- TASK DETAILS
Return all of the entries, keeping every word and mark as it is.

- DATA PROVIDED
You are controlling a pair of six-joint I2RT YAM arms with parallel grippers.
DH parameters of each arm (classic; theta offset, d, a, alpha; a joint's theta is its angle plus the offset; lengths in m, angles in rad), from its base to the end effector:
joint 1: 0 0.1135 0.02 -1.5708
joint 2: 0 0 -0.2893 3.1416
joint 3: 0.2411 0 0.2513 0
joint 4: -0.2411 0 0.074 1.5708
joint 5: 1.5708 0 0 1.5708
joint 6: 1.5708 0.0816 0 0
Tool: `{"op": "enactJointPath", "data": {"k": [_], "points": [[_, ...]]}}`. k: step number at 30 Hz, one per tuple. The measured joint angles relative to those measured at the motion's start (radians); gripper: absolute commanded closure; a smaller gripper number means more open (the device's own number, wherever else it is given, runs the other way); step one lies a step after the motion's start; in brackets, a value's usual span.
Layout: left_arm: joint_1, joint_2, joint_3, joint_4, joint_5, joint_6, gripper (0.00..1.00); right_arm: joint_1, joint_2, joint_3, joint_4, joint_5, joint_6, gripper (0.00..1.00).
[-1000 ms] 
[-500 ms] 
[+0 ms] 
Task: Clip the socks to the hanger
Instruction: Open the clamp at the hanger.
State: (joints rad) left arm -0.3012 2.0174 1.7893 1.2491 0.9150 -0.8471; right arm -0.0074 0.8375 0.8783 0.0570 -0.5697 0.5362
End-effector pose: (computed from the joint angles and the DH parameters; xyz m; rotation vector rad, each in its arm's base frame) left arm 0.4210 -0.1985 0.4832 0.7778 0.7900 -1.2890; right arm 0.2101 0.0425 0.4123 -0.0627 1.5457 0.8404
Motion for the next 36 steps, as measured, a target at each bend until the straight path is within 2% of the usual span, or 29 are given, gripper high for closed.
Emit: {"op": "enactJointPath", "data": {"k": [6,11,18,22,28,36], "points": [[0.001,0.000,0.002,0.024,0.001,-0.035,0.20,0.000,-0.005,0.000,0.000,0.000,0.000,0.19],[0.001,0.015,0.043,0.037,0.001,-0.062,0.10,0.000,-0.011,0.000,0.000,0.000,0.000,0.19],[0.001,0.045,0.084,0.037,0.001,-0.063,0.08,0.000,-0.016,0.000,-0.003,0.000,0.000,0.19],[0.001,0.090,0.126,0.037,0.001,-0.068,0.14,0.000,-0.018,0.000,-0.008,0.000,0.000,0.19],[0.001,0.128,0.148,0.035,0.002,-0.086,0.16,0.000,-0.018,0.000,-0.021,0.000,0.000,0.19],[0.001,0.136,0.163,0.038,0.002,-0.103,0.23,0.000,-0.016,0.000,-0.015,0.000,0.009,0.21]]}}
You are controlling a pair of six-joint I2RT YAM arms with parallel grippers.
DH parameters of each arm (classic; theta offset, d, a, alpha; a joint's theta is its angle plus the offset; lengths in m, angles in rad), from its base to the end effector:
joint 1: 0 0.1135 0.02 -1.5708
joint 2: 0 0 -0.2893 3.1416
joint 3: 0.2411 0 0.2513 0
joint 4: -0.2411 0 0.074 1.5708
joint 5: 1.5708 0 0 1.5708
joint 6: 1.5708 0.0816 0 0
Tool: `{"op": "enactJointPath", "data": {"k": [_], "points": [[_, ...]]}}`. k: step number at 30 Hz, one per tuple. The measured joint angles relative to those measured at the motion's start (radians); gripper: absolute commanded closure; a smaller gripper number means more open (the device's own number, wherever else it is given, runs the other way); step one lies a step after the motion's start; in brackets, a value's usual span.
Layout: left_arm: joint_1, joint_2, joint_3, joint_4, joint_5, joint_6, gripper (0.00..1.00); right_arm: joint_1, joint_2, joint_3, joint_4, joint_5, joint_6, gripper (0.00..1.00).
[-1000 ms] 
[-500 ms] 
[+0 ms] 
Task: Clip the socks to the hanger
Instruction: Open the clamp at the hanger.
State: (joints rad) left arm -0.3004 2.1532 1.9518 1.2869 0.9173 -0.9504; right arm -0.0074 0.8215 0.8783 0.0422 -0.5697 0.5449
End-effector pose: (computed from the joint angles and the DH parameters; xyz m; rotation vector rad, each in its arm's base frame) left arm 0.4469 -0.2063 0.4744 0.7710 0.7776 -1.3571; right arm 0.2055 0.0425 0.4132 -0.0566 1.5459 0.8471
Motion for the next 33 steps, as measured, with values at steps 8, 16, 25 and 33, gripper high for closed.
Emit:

- ANSWER SPACE
You are controlling a pair of six-joint I2RT YAM arms with parallel grippers.
DH parameters of each arm (classic; theta offset, d, a, alpha; a joint's theta is its angle plus the offset; lengths in m, angles in rad), from its base to the end effector:
joint 1: 0 0.1135 0.02 -1.5708
joint 2: 0 0 -0.2893 3.1416
joint 3: 0.2411 0 0.2513 0
joint 4: -0.2411 0 0.074 1.5708
joint 5: 1.5708 0 0 1.5708
joint 6: 1.5708 0.0816 0 0
Tool: `{"op": "enactJointPath", "data": {"k": [_], "points": [[_, ...]]}}`. k: step number at 30 Hz, one per tuple. The measured joint angles relative to those measured at the motion's start (radians); gripper: absolute commanded closure; a smaller gripper number means more open (the device's own number, wherever else it is given, runs the other way); step one lies a step after the motion's start; in brackets, a value's usual span.
Layout: left_arm: joint_1, joint_2, joint_3, joint_4, joint_5, joint_6, gripper (0.00..1.00); right_arm: joint_1, joint_2, joint_3, joint_4, joint_5, joint_6, gripper (0.00..1.00).
[-1000 ms] 
[-500 ms] 
[+0 ms] 
Task: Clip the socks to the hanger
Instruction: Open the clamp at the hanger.
State: (joints rad) left arm -0.3012 2.0174 1.7893 1.2491 0.9150 -0.8471; right arm -0.0074 0.8375 0.8783 0.0570 -0.5697 0.5362
End-effector pose: (computed from the joint angles and the DH parameters; xyz m; rotation vector rad, each in its arm's base frame) left arm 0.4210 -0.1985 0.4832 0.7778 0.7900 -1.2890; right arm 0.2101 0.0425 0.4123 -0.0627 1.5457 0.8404
Motion for the next 36 steps, as measured, a target at each bend until the straight path is within 2% of the usual span, or 29 are given, gripper high for closed.
Emit: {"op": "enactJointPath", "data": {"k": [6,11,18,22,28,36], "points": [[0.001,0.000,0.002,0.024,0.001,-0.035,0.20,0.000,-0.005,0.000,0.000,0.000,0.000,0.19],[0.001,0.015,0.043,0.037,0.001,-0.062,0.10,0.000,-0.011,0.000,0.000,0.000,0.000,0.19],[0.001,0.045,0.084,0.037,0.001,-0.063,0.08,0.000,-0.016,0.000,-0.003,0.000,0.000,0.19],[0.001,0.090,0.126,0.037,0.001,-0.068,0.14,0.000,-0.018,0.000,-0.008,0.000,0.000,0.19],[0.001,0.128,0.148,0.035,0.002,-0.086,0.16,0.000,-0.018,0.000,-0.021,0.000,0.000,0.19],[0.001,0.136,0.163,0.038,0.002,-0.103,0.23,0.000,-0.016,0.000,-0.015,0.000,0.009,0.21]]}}
You are controlling a pair of six-joint I2RT YAM arms with parallel grippers.
DH parameters of each arm (classic; theta offset, d, a, alpha; a joint's theta is its angle plus the offset; lengths in m, angles in rad), from its base to the end effector:
joint 1: 0 0.1135 0.02 -1.5708
joint 2: 0 0 -0.2893 3.1416
joint 3: 0.2411 0 0.2513 0
joint 4: -0.2411 0 0.074 1.5708
joint 5: 1.5708 0 0 1.5708
joint 6: 1.5708 0.0816 0 0
Tool: `{"op": "enactJointPath", "data": {"k": [_], "points": [[_, ...]]}}`. k: step number at 30 Hz, one per tuple. The measured joint angles relative to those measured at the motion's start (radians); gripper: absolute commanded closure; a smaller gripper number means more open (the device's own number, wherever else it is given, runs the other way); step one lies a step after the motion's start; in brackets, a value's usual span.
Layout: left_arm: joint_1, joint_2, joint_3, joint_4, joint_5, joint_6, gripper (0.00..1.00); right_arm: joint_1, joint_2, joint_3, joint_4, joint_5, joint_6, gripper (0.00..1.00).
[-1000 ms] 
[-500 ms] 
[+0 ms] 
Task: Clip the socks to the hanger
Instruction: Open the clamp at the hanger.
State: (joints rad) left arm -0.3004 2.1532 1.9518 1.2869 0.9173 -0.9504; right arm -0.0074 0.8215 0.8783 0.0422 -0.5697 0.5449
End-effector pose: (computed from the joint angles and the DH parameters; xyz m; rotation vector rad, each in its arm's base frame) left arm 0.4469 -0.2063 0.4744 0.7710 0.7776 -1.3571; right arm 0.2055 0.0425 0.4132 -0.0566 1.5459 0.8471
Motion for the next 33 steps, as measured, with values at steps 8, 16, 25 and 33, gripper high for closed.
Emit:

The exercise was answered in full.